Ce silence prolongé alimente les spéculations et les débats. Le RDPC tente de calmer les esprits. Dans un éditorial publié le 15 juillet dans L’Action, Christophe Mien Zok, directeur de la propagande du parti, a martelé que « le pouvoir reste bien ancré » et que « le Lion n’est pas absent » de la scène politique. Il a rejeté l’idée d’un pays dirigé en « mode automatique », soulignant que les mécanismes institutionnels fonctionnent normalement. Parallèlement, les canaux officiels de la présidence continuent de relayer des messages signés Paul Biya, notamment à l’attention d’Emmanuel Macron pour la fête nationale française et du président du Monténégro. Aucune activité publique du président n’a été rendue publique depuis son départ.

L’opposition exige des réponses institutionnelles

L’absence prolongée du chef de l’État a relancé les pressions exercées par plusieurs figures politiques.
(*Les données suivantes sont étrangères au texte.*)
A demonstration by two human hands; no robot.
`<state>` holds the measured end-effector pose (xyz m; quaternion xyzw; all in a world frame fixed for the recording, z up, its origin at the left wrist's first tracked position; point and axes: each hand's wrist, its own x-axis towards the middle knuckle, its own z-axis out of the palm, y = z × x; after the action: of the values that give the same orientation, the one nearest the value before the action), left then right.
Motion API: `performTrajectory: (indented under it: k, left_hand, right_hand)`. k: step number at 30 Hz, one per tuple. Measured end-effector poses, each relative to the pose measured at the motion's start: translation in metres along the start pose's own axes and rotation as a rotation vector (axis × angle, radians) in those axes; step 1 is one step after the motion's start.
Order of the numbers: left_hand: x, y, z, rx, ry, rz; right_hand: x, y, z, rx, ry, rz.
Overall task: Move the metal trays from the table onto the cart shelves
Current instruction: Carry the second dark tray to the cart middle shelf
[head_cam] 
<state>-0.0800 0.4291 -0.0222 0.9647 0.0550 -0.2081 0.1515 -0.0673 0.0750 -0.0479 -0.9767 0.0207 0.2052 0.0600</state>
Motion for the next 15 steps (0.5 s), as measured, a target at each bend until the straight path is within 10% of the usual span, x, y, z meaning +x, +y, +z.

Jean-Michel Nintcheu, député à l’Assemblée nationale, a sollicité l’intervention du Conseil constitutionnel pour statuer sur une éventuelle vacance du pouvoir. L’Union démocratique du Cameroun (UDC) adopte une position plus mesurée. Le parti refuse de spéculer sur la santé ou la situation personnelle de Paul Biya, mais estime que la continuité de l’État ne peut reposer sur l’ambiguïté ou les rumeurs. Dans un communiqué publié le 18 juillet, l’UDC rappelle qu’une absence à l’étranger ne suffit pas à caractériser une vacance de la présidence, tout en soulignant l’importance de clarifier l’exercice effectif des fonctions présidentielles et les procédures applicables en cas d’empêchement temporaire.

Un vide juridique à combler

Le Cameroun ne dispose d’aucune disposition constitutionnelle fixant une durée maximale d’absence du président hors du territoire national. Plusieurs observateurs soulignent la nécessité d’un examen plus approfondi de ce flou juridique, mais aucun texte ne précise à partir de quel délai le Conseil constitutionnel doit intervenir. L’UDC rappelle également que le poste de vice-président, réintroduit lors de la révision constitutionnelle d’avril, reste vacant. Le parti plaide pour une réforme visant à encadrer juridiquement les situations d’absence prolongée du président. Depuis 1982, Paul Biya effectue régulièrement des séjours en Europe, mais celui débuté le 7 juin marque, à ce jour, le plus long séjour à l’étranger sans indication officielle sur son retour au Cameroun.